Work to be completed: Range to reproduce from the entries below: the line with "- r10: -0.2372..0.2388", the line with "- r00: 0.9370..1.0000", and every line in between. Give them exactly and give nothing else.

Provided data:

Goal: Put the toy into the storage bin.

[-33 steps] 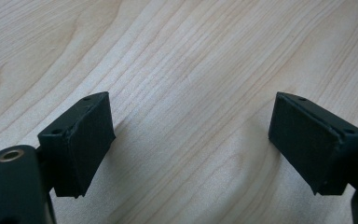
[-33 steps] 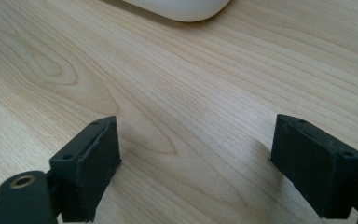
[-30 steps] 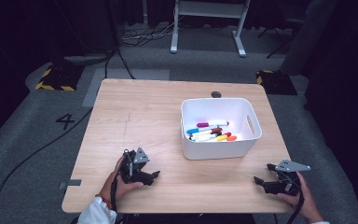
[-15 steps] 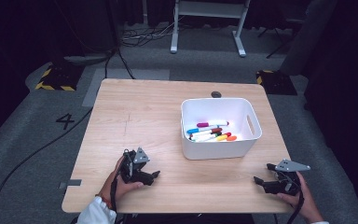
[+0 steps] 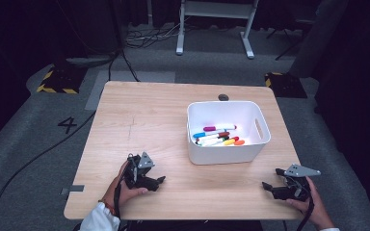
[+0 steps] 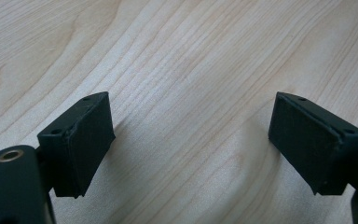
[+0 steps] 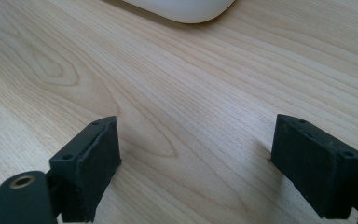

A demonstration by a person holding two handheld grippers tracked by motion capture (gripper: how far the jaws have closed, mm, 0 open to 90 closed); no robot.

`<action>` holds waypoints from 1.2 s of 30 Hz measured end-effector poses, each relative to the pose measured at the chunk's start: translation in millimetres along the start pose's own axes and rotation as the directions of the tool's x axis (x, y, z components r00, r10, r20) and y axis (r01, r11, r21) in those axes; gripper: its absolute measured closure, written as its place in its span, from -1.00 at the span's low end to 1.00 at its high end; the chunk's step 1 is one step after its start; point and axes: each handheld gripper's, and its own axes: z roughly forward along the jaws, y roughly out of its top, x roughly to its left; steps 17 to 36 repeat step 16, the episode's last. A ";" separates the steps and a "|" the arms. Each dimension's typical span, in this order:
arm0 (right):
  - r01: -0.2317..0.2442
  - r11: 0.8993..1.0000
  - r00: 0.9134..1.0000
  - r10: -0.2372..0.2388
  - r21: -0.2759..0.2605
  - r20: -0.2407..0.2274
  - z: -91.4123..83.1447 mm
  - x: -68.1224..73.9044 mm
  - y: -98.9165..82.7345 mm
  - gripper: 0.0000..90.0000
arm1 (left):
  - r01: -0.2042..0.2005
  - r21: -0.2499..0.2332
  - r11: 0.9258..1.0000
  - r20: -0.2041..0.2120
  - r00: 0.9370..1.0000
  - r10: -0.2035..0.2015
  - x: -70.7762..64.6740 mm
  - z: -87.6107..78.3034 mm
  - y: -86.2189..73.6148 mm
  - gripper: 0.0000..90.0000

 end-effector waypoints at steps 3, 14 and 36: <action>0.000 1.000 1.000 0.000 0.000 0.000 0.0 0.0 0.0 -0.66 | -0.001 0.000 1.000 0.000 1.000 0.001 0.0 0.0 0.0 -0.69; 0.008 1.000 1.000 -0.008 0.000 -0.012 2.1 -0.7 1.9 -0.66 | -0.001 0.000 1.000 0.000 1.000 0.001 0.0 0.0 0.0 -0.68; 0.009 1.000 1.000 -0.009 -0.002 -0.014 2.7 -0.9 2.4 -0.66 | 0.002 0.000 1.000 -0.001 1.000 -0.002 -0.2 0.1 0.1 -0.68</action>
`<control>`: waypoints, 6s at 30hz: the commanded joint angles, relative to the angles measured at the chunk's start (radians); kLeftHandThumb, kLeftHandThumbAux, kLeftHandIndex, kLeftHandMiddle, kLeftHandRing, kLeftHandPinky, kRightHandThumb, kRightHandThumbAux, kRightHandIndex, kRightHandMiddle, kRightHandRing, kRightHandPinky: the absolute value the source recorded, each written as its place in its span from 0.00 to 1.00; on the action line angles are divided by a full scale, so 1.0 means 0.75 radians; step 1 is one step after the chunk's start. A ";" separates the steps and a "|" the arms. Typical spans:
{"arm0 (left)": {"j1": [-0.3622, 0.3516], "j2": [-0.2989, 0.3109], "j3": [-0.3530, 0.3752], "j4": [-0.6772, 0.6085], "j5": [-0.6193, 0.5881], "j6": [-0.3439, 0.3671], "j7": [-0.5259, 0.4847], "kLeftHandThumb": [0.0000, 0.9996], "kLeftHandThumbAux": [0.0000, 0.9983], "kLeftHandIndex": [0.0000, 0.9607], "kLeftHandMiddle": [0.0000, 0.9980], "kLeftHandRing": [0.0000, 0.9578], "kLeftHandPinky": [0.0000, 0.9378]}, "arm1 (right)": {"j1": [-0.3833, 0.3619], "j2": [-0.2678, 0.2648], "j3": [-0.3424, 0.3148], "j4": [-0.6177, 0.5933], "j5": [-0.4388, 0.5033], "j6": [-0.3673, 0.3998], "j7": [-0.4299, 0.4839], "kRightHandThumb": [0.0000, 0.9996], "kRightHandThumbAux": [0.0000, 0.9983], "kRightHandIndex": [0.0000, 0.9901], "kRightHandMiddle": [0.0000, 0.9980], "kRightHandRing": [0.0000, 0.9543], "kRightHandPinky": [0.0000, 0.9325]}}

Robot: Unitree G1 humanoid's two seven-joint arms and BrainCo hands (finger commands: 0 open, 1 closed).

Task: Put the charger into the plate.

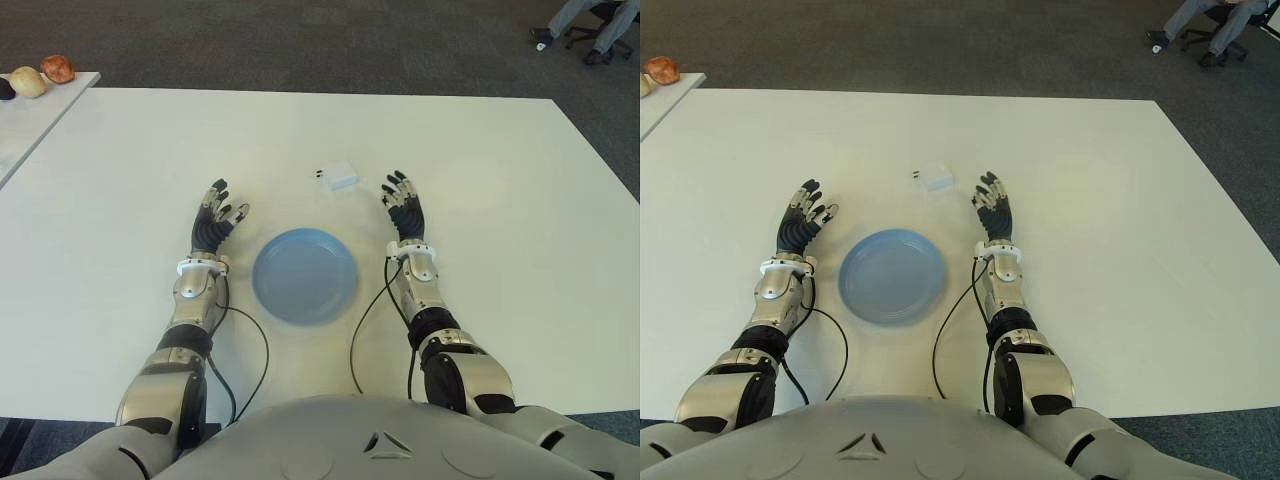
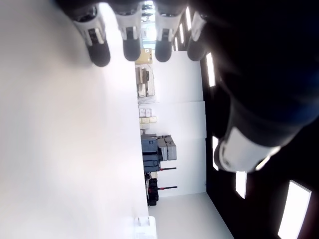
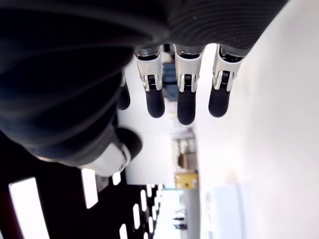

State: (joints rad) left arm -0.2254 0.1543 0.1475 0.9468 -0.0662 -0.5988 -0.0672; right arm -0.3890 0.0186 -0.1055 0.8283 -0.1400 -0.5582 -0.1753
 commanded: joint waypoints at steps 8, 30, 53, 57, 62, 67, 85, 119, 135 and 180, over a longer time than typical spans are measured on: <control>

Task response:
  - r10: -0.2372..0.2388
  - r21: -0.2759..0.2605
  - r20: -0.2407..0.2274
  - z: -91.4123..83.1447 mm
  - x: -68.1224..73.9044 mm
  - y: -98.9165..82.7345 mm
  - gripper: 0.0000..90.0000
arm1 (left):
  - r01: -0.2042..0.2005
  - r21: -0.2499..0.2332
  - r11: 0.9258..1.0000
  - r20: -0.2041..0.2120
  - r00: 0.9370..1.0000

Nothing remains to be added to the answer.